Required action: In the entries below, find the line containing "Locate stainless steel", then copy it and every later line exactly, ending with the last line.

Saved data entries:
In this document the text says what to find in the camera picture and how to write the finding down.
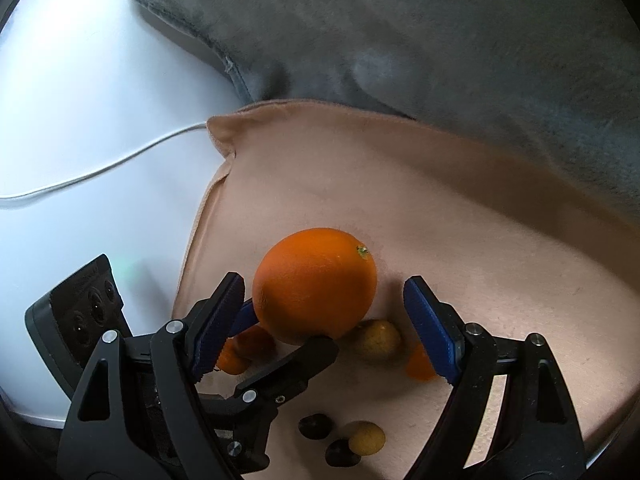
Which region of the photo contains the small dark brown fruit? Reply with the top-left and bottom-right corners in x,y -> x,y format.
325,439 -> 361,466
298,413 -> 332,438

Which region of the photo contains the large smooth orange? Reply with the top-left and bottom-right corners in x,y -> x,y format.
251,228 -> 378,346

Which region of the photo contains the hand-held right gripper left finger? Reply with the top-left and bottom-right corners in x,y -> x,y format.
52,272 -> 246,480

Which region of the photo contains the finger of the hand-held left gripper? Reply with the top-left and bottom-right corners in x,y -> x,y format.
197,335 -> 340,477
230,299 -> 259,337

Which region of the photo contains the grey plush blanket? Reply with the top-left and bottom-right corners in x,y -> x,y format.
118,0 -> 640,221

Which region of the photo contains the small yellow-brown round fruit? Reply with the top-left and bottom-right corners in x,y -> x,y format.
351,319 -> 402,365
347,421 -> 386,456

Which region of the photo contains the white cable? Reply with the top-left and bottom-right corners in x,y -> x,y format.
0,122 -> 208,200

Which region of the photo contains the small tangerine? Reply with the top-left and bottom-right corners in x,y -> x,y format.
234,325 -> 276,361

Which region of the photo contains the orange kumquat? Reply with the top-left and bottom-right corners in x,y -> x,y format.
216,338 -> 249,375
404,342 -> 437,382

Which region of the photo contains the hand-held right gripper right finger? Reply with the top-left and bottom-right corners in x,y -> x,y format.
404,276 -> 587,480

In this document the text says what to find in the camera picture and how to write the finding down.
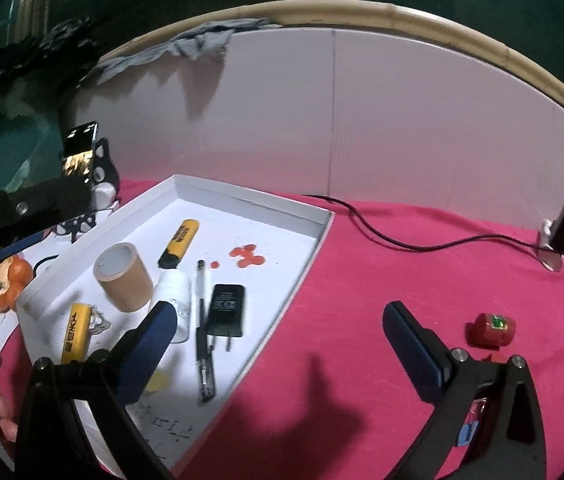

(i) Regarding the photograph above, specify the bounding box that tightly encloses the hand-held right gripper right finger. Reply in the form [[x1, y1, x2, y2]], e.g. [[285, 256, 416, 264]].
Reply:
[[382, 301, 547, 480]]

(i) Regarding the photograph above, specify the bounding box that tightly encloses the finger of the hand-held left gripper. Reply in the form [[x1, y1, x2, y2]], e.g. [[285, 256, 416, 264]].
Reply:
[[1, 177, 93, 247]]

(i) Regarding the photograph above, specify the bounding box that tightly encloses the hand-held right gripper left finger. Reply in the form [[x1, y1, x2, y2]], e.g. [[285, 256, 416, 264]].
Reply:
[[14, 300, 179, 480]]

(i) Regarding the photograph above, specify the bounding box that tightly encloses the brown tape roll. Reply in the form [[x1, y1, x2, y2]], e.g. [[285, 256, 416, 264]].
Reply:
[[93, 242, 154, 314]]

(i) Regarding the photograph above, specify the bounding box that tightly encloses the black plug charger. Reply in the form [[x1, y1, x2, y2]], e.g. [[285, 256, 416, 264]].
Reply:
[[204, 284, 247, 354]]

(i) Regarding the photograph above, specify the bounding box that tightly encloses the white shallow box tray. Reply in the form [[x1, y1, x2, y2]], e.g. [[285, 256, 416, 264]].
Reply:
[[14, 174, 337, 478]]

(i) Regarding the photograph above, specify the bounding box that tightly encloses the silver ornate clip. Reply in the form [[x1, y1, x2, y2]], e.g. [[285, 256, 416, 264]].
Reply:
[[87, 304, 113, 335]]

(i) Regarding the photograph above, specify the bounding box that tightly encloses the black smartphone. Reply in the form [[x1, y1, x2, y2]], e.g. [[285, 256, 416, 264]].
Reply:
[[62, 121, 101, 184]]

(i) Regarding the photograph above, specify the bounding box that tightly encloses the orange figurine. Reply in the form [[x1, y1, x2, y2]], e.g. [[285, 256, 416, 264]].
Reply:
[[0, 255, 33, 315]]

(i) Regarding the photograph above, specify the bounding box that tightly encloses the red table cloth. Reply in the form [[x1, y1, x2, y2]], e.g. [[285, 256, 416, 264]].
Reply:
[[0, 177, 564, 480]]

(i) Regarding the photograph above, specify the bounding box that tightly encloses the white plastic bottle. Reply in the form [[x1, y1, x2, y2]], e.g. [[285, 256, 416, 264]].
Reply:
[[154, 269, 193, 345]]

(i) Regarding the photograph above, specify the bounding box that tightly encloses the yellow battery pack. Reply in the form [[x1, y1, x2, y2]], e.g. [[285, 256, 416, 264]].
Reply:
[[60, 302, 94, 365]]

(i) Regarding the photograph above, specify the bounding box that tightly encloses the black pen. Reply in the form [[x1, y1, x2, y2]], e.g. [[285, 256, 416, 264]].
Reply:
[[194, 259, 217, 404]]

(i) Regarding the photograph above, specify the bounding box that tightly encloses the small red cylinder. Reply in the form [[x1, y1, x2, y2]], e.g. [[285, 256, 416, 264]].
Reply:
[[466, 312, 518, 351]]

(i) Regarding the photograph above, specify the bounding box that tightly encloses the red blue small packet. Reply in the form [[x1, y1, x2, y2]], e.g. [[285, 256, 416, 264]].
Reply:
[[456, 395, 490, 449]]

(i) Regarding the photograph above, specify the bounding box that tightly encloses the yellow black highlighter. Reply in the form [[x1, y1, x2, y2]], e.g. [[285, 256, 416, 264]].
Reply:
[[157, 219, 201, 270]]

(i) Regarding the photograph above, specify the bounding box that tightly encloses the black knit cloth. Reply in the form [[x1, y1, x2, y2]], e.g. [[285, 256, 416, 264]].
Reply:
[[0, 15, 99, 92]]

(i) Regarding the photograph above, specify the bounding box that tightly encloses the grey cloth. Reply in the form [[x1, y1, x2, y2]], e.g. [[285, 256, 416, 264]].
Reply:
[[94, 17, 283, 86]]

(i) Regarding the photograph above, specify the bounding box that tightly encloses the white backdrop board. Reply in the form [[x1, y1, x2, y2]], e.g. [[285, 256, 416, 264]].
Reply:
[[59, 27, 564, 242]]

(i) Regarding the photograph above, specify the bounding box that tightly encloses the black cable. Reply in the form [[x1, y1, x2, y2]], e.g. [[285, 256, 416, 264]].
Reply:
[[304, 194, 550, 252]]

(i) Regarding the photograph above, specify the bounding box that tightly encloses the beige bamboo rail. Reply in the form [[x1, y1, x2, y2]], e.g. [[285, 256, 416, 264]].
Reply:
[[79, 2, 564, 137]]

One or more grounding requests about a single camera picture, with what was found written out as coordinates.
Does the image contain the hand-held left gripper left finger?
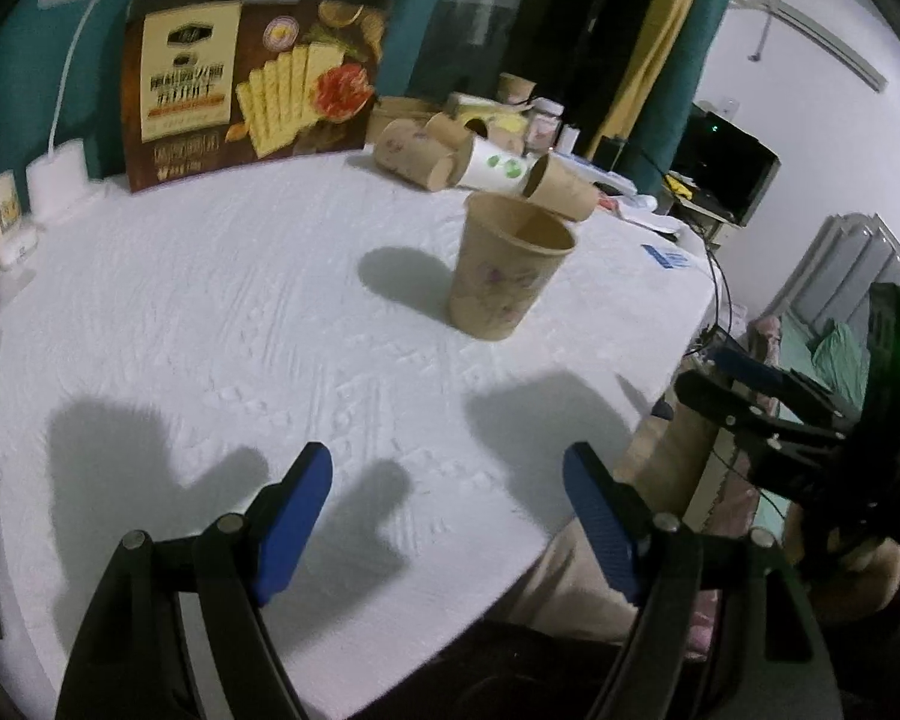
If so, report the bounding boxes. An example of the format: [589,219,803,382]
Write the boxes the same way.
[55,442,335,720]

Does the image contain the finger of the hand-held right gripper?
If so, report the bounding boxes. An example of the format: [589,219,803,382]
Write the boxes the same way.
[673,367,860,466]
[709,345,835,407]

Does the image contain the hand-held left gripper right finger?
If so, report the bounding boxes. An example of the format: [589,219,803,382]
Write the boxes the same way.
[562,442,850,720]

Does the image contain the brown floral paper cup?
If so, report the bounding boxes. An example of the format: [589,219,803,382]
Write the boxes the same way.
[448,191,578,343]

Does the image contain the white green-print paper cup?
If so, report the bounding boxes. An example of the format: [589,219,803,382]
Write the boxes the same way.
[456,136,550,197]

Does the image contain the person's leg in beige pants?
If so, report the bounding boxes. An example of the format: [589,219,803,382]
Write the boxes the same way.
[495,396,730,646]

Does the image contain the green pillow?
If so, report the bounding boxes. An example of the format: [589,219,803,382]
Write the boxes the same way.
[808,318,872,407]

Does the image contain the blue card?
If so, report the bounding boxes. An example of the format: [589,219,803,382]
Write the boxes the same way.
[639,243,692,269]

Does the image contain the grey bed headboard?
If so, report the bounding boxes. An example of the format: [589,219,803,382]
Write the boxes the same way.
[763,213,900,335]

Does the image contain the black monitor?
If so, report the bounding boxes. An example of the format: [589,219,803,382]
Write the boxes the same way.
[675,108,782,227]

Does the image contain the teal curtain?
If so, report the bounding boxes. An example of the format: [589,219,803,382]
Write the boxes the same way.
[0,0,752,196]

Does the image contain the glass jar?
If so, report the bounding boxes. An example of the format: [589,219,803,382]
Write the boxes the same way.
[527,98,568,152]

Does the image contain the white air conditioner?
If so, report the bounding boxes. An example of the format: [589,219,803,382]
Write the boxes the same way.
[733,0,890,95]

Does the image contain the yellow box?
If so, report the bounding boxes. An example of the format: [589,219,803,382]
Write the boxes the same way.
[448,92,530,152]

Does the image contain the white desk lamp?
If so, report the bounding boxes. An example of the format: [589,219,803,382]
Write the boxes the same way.
[25,0,193,224]

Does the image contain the brown cracker box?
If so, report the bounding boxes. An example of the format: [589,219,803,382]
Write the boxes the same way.
[120,0,392,194]

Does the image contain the black cable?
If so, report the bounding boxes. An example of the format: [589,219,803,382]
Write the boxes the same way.
[630,139,734,350]

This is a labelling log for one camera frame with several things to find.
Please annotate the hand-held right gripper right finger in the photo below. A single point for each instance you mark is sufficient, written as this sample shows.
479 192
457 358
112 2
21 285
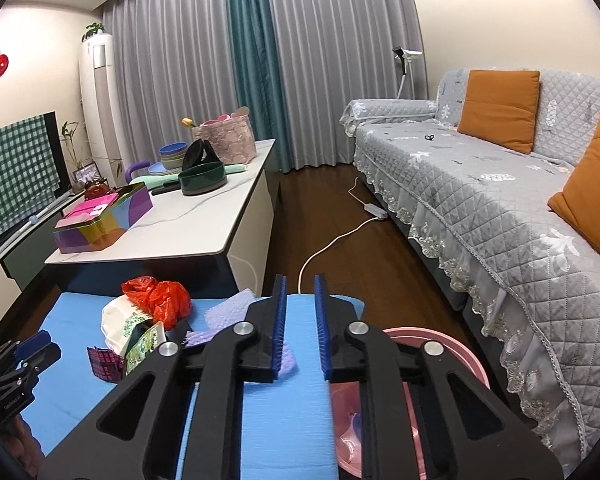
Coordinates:
321 320

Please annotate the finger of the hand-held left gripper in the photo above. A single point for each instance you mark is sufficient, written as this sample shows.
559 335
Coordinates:
36 341

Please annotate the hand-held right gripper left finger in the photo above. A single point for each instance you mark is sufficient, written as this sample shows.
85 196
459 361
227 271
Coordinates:
279 320

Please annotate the dark red checkered wrapper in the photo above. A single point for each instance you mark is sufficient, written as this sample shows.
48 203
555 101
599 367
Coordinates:
104 364

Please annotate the red plastic bag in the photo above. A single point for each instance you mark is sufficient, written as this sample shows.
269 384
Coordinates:
155 300

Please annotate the pink plastic basin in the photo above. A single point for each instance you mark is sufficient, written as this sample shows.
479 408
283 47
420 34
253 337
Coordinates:
460 360

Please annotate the person's left hand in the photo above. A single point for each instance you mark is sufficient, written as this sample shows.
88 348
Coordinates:
22 440

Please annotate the purple bubble wrap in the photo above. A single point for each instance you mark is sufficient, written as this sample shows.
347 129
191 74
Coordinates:
286 360

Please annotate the clear bubble wrap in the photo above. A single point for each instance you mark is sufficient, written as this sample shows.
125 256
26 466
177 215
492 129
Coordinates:
227 310

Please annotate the white printed plastic bag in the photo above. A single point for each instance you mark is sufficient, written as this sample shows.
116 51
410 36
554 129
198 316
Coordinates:
117 317

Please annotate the blue table mat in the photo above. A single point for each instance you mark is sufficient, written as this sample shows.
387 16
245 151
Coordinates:
290 425

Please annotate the green printed packet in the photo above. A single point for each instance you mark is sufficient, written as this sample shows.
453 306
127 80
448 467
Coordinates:
142 347

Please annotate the white power strip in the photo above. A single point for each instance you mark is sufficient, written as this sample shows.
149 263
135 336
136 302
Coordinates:
374 210

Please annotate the rainbow coloured box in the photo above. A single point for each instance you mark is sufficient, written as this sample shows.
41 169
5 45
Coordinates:
100 230

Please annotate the white coffee table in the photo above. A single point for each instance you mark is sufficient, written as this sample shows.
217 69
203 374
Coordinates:
190 225

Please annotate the pink paper pack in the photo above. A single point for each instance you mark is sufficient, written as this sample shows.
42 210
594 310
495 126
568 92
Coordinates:
87 208

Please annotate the mint green cloth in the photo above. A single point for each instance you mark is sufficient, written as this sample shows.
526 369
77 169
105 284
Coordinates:
237 168

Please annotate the dark green round container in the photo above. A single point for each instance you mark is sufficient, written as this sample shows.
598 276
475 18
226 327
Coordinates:
202 180

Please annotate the red teapot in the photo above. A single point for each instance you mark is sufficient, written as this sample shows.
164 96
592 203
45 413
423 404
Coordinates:
96 190

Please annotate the green checkered cloth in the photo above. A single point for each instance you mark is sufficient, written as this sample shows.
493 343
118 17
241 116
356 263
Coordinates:
15 175

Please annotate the black bag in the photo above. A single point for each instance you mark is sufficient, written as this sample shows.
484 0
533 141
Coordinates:
197 152

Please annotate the black television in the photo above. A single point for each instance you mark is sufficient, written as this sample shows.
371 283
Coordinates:
55 155

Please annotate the pink lace basket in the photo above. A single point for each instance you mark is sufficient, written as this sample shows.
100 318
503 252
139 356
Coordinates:
225 140

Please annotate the grey quilted sofa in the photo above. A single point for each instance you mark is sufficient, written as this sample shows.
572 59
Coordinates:
480 210

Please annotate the light blue plate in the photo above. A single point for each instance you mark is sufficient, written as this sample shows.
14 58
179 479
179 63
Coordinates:
157 168

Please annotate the stack of coloured bowls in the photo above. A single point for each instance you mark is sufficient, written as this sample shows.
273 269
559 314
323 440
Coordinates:
172 156

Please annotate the bamboo plant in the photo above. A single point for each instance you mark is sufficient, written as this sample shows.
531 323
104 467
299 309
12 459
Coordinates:
70 145

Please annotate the yellow artificial flower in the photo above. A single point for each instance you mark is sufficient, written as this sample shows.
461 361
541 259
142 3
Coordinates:
187 122

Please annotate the white standing air conditioner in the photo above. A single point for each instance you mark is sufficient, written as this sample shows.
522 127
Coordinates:
100 100

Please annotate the teal curtain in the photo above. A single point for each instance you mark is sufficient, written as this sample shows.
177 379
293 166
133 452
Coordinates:
252 60

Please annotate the white floor lamp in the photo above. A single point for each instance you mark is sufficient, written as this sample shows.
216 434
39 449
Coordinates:
405 67

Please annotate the grey curtain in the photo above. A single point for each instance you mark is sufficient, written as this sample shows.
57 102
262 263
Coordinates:
340 50
170 60

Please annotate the orange cushion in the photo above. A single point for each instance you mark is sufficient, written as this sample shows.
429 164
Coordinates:
500 110
597 185

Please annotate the green potted plant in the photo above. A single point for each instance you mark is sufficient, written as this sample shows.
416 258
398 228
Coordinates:
94 30

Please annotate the photo frame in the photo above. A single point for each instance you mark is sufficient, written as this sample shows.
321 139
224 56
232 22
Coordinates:
85 175

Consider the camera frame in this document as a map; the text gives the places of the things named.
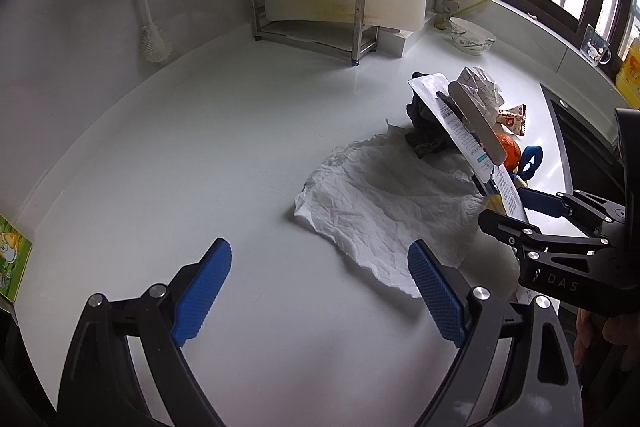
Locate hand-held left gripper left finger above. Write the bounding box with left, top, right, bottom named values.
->
left=56, top=237, right=233, bottom=427

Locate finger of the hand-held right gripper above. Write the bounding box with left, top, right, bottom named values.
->
left=517, top=187, right=627, bottom=229
left=477, top=209, right=612, bottom=259

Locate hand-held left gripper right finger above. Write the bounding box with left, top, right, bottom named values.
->
left=407, top=239, right=585, bottom=427

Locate red and white snack wrapper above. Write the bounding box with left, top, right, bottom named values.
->
left=495, top=104, right=529, bottom=138

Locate grey stick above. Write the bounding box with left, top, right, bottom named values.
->
left=447, top=80, right=507, bottom=168

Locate long white plastic package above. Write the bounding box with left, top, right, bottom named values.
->
left=407, top=74, right=527, bottom=223

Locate person's right hand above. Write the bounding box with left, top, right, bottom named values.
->
left=574, top=307, right=618, bottom=375

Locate yellow peel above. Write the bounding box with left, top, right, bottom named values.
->
left=485, top=174, right=531, bottom=212

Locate orange peel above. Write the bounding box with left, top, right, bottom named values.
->
left=492, top=133, right=523, bottom=170

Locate crumpled white paper sheet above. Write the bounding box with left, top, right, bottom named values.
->
left=294, top=127, right=493, bottom=300

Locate crumpled white printed wrapper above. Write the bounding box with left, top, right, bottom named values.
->
left=457, top=66, right=505, bottom=128

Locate dark grey cloth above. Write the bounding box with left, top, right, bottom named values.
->
left=404, top=72, right=466, bottom=158

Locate yellow oil bottle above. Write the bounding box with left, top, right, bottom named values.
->
left=615, top=42, right=640, bottom=108

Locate glass mug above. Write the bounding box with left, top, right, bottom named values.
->
left=580, top=24, right=613, bottom=66

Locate white floral bowl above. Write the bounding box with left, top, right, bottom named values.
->
left=447, top=17, right=497, bottom=56

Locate green printed box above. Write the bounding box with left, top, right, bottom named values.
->
left=0, top=213, right=33, bottom=303

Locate small white box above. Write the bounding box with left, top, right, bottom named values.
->
left=377, top=28, right=412, bottom=58

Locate stainless steel rack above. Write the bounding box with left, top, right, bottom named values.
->
left=247, top=0, right=378, bottom=68

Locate blue plastic loop handle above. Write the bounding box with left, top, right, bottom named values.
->
left=515, top=145, right=544, bottom=180

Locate white brush with blue handle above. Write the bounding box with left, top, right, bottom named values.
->
left=127, top=0, right=173, bottom=65

Exercise response:
Locate stainless steel rack above. Write the bounding box with left, top, right, bottom named values.
->
left=247, top=0, right=378, bottom=68

Locate blue plastic loop handle above. Write the bounding box with left, top, right, bottom named values.
->
left=515, top=145, right=544, bottom=180

Locate white brush with blue handle above. Write the bounding box with left, top, right, bottom named values.
->
left=127, top=0, right=173, bottom=65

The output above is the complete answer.